* WHAT IS NEEDED: Check the data underneath for lines holding the word "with", and state only how many you find.
** Opening STORED DATA block **
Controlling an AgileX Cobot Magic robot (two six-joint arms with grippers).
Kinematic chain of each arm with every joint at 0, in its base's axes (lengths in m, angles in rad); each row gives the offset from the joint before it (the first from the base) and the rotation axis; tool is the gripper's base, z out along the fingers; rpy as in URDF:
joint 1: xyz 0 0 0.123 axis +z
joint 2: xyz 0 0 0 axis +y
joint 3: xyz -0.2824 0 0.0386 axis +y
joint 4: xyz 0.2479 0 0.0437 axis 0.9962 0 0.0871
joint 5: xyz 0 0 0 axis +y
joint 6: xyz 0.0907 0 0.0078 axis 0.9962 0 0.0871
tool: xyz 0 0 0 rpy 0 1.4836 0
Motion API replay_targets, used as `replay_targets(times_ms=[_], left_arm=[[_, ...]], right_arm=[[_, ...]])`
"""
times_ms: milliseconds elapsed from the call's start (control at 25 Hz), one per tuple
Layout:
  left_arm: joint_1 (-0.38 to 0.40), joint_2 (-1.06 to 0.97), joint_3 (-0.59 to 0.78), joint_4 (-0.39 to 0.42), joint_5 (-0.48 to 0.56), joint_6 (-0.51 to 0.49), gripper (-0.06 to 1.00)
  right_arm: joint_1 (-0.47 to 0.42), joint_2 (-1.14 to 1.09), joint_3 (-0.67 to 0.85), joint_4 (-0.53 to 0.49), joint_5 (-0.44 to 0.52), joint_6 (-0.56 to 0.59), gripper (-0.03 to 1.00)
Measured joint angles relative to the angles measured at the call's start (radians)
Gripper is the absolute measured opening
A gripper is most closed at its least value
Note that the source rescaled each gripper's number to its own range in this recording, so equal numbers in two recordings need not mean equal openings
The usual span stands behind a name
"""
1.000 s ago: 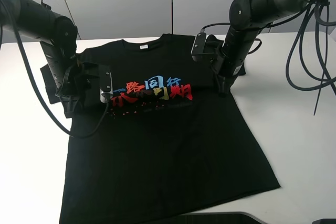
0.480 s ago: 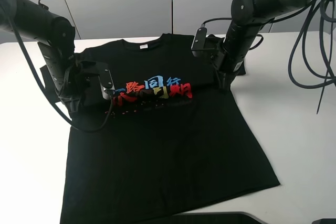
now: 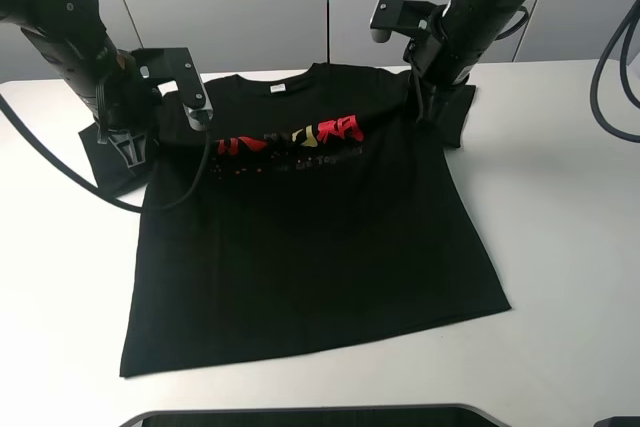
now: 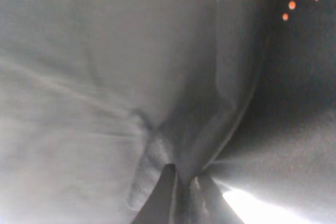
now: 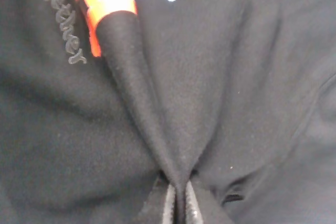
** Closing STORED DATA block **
* YOUR RESPONSE: 2